» Task prompt:
If a line below contains the string "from", return that line.
=-=-=-=-=
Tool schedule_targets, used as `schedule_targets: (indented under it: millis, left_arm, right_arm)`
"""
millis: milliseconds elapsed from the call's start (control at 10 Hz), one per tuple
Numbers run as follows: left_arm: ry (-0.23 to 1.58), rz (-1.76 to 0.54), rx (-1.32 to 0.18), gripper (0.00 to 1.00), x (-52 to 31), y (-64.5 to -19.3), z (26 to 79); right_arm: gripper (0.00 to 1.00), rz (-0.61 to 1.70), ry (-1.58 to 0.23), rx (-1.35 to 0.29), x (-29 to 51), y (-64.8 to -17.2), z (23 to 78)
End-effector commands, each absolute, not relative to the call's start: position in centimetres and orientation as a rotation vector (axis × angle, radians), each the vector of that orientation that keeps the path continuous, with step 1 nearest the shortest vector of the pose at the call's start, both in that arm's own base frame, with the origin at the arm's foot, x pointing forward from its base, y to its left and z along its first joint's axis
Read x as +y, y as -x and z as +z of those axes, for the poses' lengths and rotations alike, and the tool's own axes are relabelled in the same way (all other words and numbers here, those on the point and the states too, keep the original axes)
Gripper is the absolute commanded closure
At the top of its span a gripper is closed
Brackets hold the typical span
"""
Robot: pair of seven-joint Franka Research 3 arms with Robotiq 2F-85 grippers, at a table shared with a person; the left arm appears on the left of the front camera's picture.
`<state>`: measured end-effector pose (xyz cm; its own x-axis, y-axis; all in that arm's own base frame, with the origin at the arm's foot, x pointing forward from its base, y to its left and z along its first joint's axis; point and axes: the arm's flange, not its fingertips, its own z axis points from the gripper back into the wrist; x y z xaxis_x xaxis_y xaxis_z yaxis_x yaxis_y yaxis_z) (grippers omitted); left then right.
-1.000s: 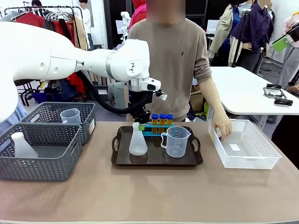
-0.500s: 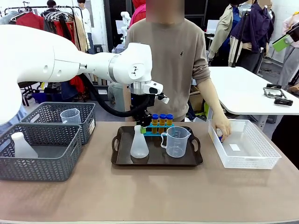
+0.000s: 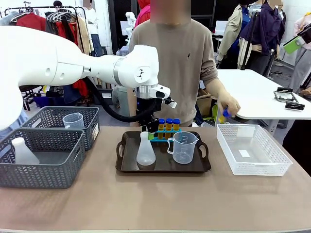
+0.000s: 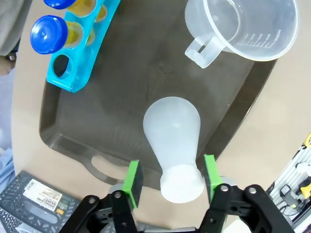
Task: Prepare the laboratory tools.
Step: Pick up one Small flask and place it on the Handle tray.
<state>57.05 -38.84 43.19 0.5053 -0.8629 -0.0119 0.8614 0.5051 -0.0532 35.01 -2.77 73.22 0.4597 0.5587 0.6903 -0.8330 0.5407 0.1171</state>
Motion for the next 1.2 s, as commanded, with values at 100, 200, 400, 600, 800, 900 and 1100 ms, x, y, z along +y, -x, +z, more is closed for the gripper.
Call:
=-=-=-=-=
» Answer:
millis: milliseconds elapsed from the call's start (control at 10 Hz), one per tuple
End-effector commands, each absolute, not relative to the call's start: position in centimetres and orientation as a rotation vector (axis × angle, radians), each the vector of that orientation that keeps the path continuous, with step 1 nearest the shortest vector of the pose at the call's start, both in that arm's own base frame, with the origin at the arm's foot, x pointing forward from its base, y to its left and z along its first joint's axis
`<state>`: measured end-effector pose (xyz cm; its own x-axis, y-axis; all in that arm's own base frame, with the origin at the arm's foot, x pointing forward from its base, y to its left and z along its first joint's axis; point and axes: the arm's flange, not its fingertips, its own z axis points from the gripper back into the wrist; x y z xaxis_x xaxis_y xaxis_z yaxis_x yaxis_y yaxis_z) (grippers omitted); left then right.

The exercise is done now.